¿Alumbra la Iglesia?
«La iglesia sólo alumbra cuando arde”, decía un juvenil graffiti español, con pretensiones de rebeldía pero apenas un trueno vacío y rezagado de los lejanos rayos de las cuatro guerras civiles donde la furia celtibérica de clericales y anticlericales ejercía el deporte de matarse.
La Iglesia, como toda organización humana, tiene los defectos propios de cada tiempo. Éstos, si van con imposición y fanatismo, se vuelven inhumanos y odiosos.
En Venezuela la Iglesia nació en la República con escaso poder. Aquí ni el clericalismo ni el anticlericalismo despiertan interés, y en estos tiempos de tinieblas necesitamos claridad espiritual; por eso nos preguntamos: ¿de verdad ilumina la Iglesia o es más bien es un museo de penumbras, como en ciertas sociedades europeas?
La Iglesia no tiene luz propia, sino que es portadora de la luz de Jesús, que ilumina el misterio humano y prende la esperanza que alumbra la vida. La gente menos pensada reclama “queremos ver a Jesús, no lo oculten, no lo encierren en la sacristía, no lo esgriman para condenar”; queremos hoy ver a Jesús curando en sábado, acogiendo a los leprosos, levantando a los cojos e invitando a nacer de nuevo en Espíritu para vivir la novedad del Reino de Dios. La Iglesia en estas crispadas Navidades nos presenta al Niño de Belén, luz y cercanía de Dios para quienes se abren de corazón al misterio humano. Dios de misericordia y amor sin límites, que en Jesús se hace “nosotros”, sin dejar de ser Él.
Las gentes que se acercaban al Hijo del Hombre, reconociéndolo como Maestro, sin ser letrado, se transformaban, su vida ganaba nuevo sentido, se liberaban y lo seguían. Ésa es la única luz de la Iglesia y ninguna limitación eclesiástica humana la puede apagar, ni otros brillos sustituir.
La fe cristiana en Venezuela es poco institucional y de fronteras indefinidas; se encuentra de diversas maneras donde menos se piensa, incluso entre “librepensadores” y “ateos”. Si no les gusta el clérigo, pasan de largo, pero no permiten que éste defina su vida, ni por acción ni por reacción. En nuestro país impresiona la intensidad de la luz y esperanza de Cristo en la vida de millones de personas pobres. Nos reconocen y acogen a los laicos, religiosas y sacerdotes que desde la institucionalidad de la Iglesia nos acercamos a sus vidas, nos hermanamos, los escuchamos y animamos a crecer espiritualmente, en lugar de juzgar, condenar, mandar y poner barreras. No nos necesitan como dueños de Dios, sino como sus servidores en comunidad cristiana. Ésa es la explicación –creemos– de que la Iglesia en todas las encuestas aparezca permanentemente como la institución más valorada. No se trata de un voto favorable para el “partido” de la Iglesia, sino de valoración como portadores del Jesús del Evangelio, fuente inmensa de bondad y de inspiración. En Jesús vemos a Dios, no como ley y castigo, sino como encuentro, convicción e invitación a levantarse y caminar por la senda de su reino.

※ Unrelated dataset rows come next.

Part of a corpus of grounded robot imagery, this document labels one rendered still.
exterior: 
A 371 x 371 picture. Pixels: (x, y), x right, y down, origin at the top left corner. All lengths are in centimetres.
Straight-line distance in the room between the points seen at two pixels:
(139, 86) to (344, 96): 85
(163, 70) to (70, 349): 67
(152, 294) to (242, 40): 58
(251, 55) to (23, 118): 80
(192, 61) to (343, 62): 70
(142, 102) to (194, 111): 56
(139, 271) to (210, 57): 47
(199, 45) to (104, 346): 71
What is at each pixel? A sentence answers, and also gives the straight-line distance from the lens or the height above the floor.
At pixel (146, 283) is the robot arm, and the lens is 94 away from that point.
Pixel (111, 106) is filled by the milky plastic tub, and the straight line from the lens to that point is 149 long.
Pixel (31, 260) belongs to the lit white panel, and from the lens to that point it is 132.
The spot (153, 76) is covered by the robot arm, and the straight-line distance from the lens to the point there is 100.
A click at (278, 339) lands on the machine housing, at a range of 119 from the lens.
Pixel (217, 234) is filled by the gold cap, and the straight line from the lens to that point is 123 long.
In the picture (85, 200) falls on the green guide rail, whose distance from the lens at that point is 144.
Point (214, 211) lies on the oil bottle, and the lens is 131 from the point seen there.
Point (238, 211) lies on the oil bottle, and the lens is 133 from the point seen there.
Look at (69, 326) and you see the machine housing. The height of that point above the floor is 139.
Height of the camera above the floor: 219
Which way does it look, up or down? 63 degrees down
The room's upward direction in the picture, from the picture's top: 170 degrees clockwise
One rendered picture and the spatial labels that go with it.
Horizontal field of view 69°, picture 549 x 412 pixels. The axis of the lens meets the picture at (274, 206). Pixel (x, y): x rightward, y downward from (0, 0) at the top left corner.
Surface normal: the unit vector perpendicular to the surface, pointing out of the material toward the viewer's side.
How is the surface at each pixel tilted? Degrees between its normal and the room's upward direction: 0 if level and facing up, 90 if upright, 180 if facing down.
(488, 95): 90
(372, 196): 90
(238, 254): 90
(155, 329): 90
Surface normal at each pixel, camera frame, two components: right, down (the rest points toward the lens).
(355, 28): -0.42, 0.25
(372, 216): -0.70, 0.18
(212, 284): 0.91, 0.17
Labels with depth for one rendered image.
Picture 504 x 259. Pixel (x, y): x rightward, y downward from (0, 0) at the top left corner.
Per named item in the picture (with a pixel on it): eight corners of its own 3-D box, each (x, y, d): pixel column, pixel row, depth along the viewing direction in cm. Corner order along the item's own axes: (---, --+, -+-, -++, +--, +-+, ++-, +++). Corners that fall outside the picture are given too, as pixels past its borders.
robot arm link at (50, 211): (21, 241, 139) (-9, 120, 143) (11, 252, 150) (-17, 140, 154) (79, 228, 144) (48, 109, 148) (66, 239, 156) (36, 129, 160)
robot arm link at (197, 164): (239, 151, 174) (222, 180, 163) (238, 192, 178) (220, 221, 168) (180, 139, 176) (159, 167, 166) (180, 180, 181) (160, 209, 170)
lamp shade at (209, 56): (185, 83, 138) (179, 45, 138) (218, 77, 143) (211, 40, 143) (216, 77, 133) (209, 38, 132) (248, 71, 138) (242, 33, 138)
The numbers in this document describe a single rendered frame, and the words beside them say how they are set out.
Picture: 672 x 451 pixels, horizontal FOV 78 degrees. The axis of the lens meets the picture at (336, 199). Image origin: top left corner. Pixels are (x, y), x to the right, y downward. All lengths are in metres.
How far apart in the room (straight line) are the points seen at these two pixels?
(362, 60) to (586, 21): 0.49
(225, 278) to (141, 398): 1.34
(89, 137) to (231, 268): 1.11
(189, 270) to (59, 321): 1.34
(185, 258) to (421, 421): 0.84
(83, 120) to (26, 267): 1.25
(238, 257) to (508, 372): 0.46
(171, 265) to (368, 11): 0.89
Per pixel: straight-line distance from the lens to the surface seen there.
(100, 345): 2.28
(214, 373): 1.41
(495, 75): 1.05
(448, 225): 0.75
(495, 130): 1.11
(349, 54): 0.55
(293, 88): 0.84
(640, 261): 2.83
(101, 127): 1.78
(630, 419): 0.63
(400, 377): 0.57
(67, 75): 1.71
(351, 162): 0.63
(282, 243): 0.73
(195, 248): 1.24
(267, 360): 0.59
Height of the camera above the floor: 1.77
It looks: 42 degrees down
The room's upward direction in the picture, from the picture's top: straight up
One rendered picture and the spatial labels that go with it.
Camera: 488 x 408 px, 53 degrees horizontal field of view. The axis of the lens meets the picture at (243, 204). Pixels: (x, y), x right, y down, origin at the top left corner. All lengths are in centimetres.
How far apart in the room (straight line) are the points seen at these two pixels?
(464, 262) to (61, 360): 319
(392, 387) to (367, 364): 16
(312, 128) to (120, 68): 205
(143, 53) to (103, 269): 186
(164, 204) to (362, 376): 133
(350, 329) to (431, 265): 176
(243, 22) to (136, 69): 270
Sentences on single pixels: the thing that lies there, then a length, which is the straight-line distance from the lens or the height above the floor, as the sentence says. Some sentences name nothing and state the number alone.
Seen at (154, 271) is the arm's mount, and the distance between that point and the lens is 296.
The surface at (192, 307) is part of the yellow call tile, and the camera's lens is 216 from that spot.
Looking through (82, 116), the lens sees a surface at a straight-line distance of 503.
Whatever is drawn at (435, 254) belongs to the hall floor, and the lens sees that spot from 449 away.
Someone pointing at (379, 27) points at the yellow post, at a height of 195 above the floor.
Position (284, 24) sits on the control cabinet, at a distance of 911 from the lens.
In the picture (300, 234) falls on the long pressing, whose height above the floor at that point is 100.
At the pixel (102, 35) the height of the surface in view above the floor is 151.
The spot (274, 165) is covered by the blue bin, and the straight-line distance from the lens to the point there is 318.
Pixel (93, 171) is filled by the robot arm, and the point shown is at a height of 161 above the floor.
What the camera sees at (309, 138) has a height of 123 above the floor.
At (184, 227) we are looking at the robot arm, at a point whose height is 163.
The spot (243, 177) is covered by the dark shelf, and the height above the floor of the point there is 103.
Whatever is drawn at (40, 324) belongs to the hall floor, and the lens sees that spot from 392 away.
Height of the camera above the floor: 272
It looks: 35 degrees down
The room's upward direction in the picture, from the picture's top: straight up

Este Jesús no sólo ilumina a las personas en su intimidad, ni se encierra en la sinagoga, sino que habla en campos y plazas públicas, mirando a las siembras y a los pescadores y pone como testigos a los pájaros del cielo y a los mendigos del camino. En su actuación y enseñanza pública sacude también las raíces de la economía y de la política. Jesús sin ser un rebelde político, ni organizador de guerrillas contra el imperio romano, ni asceta que rechazaba los bienes de la tierra, iluminó con libertad de espíritu y enseñó que el corazón humano en todos los tiempos está tentado a convertir las riquezas en Dios y el poder político en Leviatán absoluto para esclavitud de los súbditos. La luz de Cristo, que la Iglesia cuida y transmite, es que ni el poder ni las riquezas deben aceptarse como dioses, sino transformarlos con sabiduría en instrumentos preciosos para superar las necesidades, debilidades y divisiones humanas.
Además la Iglesia en veinte siglos ha aprendido mucho sobre los reinos de este mundo. En su “enseñanza social” hay mucha sabiduría sobre el uso de la economía y de la política con un trípode para la paz social: la absoluta dignidad humana de toda persona, la solidaridad donde no hay yo sin nosotros y la subsidiariedad donde las instancias grandes refuerzan a las pequeñas. Volveremos sobre esto. ¡Feliz Navidad!